When the sun melts into the horizon and the seagulls squawk over the gentle waves, Bucktown’s restaurants swell with diners arriving from the neighborhood, the region and the hotels through the New Orleans area. And with good reason, for this little gem is home to not only some of the finest seafood on the Gulf Coast but also a rich history of family, community and entertainment, a place destroyed and rebuilt by periodic hurricanes yet always married to the waters of Lake Pontchartrain and the 17th Street Canal.
Just minutes by car from the New Orleans Central Business District, Bucktown today is a flat three-by-20-block enclave at the northeast tip of Jefferson Parish. Most of it consists of tidy middle-class houses, apartment complexes, tasteful condominium buildings, churches and schools for its people, some of them retirees, some young families, some residents with deep ties to the fishing industry.
Betty Bonura, whose family moved to Bucktown in 1958 when she was a young teenager and who returned on her own in 2017, recalls from childhood the pirogue races in the 17th Street Canal, a shrimp processing plant where a major philanthropic organization is now headquartered on the lakefront and neighbors who made their own fishing nets. “It’s a little fishing community that now has more houses and paved streets,” she said.
Peggy Poché moved to Bucktown in 1995. “Being a lover of New Orleans and a fifth-generation New Orleanian,” she said, “I thought being right next to the city and so close to the lake that you can smell it was perfect. It’s so accessible.”
For visitors, the lure is the last two blocks of Lake Avenue and the two flanking blocks of Old Hammond Highway. But don’t come looking for guided tours, souvenir shops, plastic trinkets or blinding neon. Instead, character, color and seafood animate Bucktown, says Russell Boudreaux, who has lived here all his life and has been crabbing and shrimping for a half-century, since he was 10. Boudreaux’s catch, and that of his fellow fishers, can easily end up fried, broiled or grilled on the plates of Bucktown diners.
“It’s got first-class restaurants, and if you want something to go or something fresh to ship back home overnight, you’ve got seafood markets, too,” Boudreaux said.
You can do both at Deanie’s. So popular that it keeps an overflow parking lot across Plaquemine Street, Deanie’s occupies a building at 1713 Lake with a seafood market on one side and a restaurant on the other. Just out back is the canal that once was home to dozens of commercial fishing boats and houses built on stilts over the water. The lake is a short stroll up the street and over the levee.
Alma “Deanie” Livaccari opened the place in the 1960s.
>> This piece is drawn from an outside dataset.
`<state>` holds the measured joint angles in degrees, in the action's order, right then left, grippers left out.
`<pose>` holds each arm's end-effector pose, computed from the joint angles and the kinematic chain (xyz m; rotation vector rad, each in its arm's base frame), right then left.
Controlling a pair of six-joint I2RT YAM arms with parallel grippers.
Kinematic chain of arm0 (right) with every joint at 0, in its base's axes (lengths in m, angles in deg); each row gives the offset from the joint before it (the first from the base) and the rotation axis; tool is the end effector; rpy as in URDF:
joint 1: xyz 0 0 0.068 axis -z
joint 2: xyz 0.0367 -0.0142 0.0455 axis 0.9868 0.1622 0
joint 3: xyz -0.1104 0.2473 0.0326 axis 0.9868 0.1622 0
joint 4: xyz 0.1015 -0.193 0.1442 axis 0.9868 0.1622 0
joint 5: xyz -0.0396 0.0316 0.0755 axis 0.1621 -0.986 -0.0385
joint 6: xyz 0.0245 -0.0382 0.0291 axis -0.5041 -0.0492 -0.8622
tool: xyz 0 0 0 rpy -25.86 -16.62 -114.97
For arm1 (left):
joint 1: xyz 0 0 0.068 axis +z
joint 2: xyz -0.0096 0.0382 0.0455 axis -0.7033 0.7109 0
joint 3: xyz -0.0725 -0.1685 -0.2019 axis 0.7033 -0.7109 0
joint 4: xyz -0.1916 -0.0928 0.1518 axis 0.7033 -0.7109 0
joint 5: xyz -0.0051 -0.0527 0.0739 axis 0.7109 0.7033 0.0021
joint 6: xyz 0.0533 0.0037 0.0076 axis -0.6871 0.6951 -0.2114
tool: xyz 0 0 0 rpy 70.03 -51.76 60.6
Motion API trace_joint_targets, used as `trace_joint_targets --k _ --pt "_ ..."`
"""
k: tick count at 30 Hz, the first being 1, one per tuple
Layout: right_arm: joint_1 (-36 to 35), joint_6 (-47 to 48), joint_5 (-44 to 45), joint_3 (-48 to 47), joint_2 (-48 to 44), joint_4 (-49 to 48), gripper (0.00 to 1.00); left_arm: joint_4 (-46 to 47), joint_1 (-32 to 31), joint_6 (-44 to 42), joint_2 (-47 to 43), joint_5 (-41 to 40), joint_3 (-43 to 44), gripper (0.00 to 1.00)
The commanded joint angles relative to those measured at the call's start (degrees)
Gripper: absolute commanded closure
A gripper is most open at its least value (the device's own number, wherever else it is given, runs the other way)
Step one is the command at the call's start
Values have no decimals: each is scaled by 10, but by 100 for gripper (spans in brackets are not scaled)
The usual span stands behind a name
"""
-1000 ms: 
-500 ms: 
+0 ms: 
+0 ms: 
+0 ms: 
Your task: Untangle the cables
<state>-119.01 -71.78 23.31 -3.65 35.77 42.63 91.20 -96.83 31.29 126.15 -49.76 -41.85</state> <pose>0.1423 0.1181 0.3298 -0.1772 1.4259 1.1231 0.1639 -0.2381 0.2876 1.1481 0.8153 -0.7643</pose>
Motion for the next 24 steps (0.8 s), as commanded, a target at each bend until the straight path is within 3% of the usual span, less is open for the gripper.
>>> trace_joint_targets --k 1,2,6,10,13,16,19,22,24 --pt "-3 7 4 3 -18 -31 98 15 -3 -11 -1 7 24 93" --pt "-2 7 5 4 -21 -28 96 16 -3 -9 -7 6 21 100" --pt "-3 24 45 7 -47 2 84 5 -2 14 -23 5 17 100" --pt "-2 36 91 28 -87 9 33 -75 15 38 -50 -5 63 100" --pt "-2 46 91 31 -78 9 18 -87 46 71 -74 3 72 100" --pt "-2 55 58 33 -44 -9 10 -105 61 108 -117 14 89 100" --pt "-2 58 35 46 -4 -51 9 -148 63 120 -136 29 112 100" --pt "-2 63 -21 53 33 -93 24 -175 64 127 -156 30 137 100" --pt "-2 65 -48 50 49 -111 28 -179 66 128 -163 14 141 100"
The Chifici family bought it in 1982, expanded the dining room and revamped the menu. “All the recipes we have now are original from my parents’ time,” co-owner Chandra Chifici said.
The restaurant’s walls are filled with photographs from Bucktown’s past: Canal and lake houses that locals call camps, the annual blessing of the fleet, children pulling on fishing nets or jumping from a pier into the water.
From local fishers and seafood supply houses, Deanie’s serves up shrimp, crab, catfish, redfish, red drum, flounder, sheepshead and speckled trout. In the spring, it hosts Pinchapalooza, a crawfish festival that not only fills stomachs but also benefits charities.
Then there’s oysters. Deanie’s serves them raw, fried and charbroiled. The restaurant is a member of the Jefferson Parish Louisiana Oyster Trail, a collection of about two dozen eateries that offer the south Louisiana staple and display out front a three-foot tall oyster replica painted by a local artist.
Another member of the Oyster Trail is R&O’s Restaurant, which faces the levee at 216 Old Hammond Highway. Ora and Roland Mollere opened it in 1980, and their children run it today. Seafood dominates here, too, but R&O’s also is known for its pizza and its Sicilian influences of veal, sausage, artichokes, eggplant and pasta, often resting in or under “red gravy,” the local term for homemade tomato sauce.
R&O’s is also notable for its po-boys, the New Orleans version of what elsewhere is called a hoagie, grinder, sub or hero sandwich. New York Times food writer Brett Anderson, who lives in New Orleans, chose R&O’s roast beef po-boy as the best in town. Ask for extra napkins; you’ll need them.
Want fresh seafood to cook when you get back home? Buy some to be shipped overnight from one of the area’s markets, then recreate the taste of Bucktown in your own kitchen. When you do, the scent and taste will remind you of your stroll through this quaint old fishing village, the sun melting into the horizon and the seagulls squawking over Lake Pontchartrain’s gentle waves.